* _Problem details_
Show all lines below holding the string "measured".

((

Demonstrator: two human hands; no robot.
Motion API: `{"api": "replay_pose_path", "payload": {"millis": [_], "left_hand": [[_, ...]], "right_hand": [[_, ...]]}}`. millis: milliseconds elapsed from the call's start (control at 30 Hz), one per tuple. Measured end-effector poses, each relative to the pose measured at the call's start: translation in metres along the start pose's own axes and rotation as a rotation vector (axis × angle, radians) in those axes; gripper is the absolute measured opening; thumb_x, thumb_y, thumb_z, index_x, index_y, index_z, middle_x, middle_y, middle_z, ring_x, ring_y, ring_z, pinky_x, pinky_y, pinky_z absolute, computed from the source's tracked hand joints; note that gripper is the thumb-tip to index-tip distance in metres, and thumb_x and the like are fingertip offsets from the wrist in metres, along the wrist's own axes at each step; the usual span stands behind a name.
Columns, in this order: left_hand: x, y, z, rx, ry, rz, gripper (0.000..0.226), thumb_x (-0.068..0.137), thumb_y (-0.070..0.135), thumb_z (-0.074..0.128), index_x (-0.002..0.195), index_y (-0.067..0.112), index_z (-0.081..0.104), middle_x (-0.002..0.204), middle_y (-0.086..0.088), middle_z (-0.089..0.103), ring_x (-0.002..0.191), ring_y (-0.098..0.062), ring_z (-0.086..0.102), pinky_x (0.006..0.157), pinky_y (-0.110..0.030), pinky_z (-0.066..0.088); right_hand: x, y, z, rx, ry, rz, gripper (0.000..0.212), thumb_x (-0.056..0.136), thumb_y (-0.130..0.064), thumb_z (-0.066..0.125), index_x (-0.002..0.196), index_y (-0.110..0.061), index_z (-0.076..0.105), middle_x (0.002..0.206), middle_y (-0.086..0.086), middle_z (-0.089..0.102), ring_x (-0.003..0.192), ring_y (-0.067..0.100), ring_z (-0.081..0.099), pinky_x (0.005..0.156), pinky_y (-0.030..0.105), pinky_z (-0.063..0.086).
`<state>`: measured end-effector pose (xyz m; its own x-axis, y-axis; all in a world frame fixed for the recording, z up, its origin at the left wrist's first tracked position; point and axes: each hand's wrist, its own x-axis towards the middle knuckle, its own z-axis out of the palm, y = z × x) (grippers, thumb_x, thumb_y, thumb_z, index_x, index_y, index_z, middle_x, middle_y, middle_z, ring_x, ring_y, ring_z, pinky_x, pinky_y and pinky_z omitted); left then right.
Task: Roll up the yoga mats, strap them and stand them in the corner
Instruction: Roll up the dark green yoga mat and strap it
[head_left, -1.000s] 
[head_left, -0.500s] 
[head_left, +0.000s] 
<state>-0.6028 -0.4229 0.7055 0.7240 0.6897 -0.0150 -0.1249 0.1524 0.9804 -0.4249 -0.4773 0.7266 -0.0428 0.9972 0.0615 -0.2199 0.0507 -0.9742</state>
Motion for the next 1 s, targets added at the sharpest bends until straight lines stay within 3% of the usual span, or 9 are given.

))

* _Answer to this exercise_
Motion API: `{"api": "replay_pose_path", "payload": {"millis": [_], "left_hand": [[_, ...]], "right_hand": [[_, ...]]}}`. millis: milliseconds elapsed from the call's start (control at 30 Hz), one per tuple. Measured end-effector poses, each relative to the pose measured at the call's start: translation in metres along the start pose's own axes and rotation as a rotation vector (axis × angle, radians) in those axes; gripper is the absolute measured opening; thumb_x, thumb_y, thumb_z, index_x, index_y, index_z, middle_x, middle_y, middle_z, ring_x, ring_y, ring_z, pinky_x, pinky_y, pinky_z absolute, computed from the source's tracked hand joints; note that gripper is the thumb-tip to index-tip distance in metres, and thumb_x and the like are fingertip offsets from the wrist in metres, along the wrist's own axes at each step; the usual span stands behind a name.
`<state>`: measured end-effector pose (xyz m; its own x-axis, y-axis; all in a world frame fixed for the recording, z up, its origin at the left wrist's first tracked position; point and axes: each hand's wrist, its own x-axis towards the middle knuckle, its own z-axis out of the palm, y = z × x) (grippers, thumb_x, thumb_y, thumb_z, index_x, index_y, index_z, middle_x, middle_y, middle_z, ring_x, ring_y, ring_z, pinky_x, pinky_y and pinky_z omitted); left then right.

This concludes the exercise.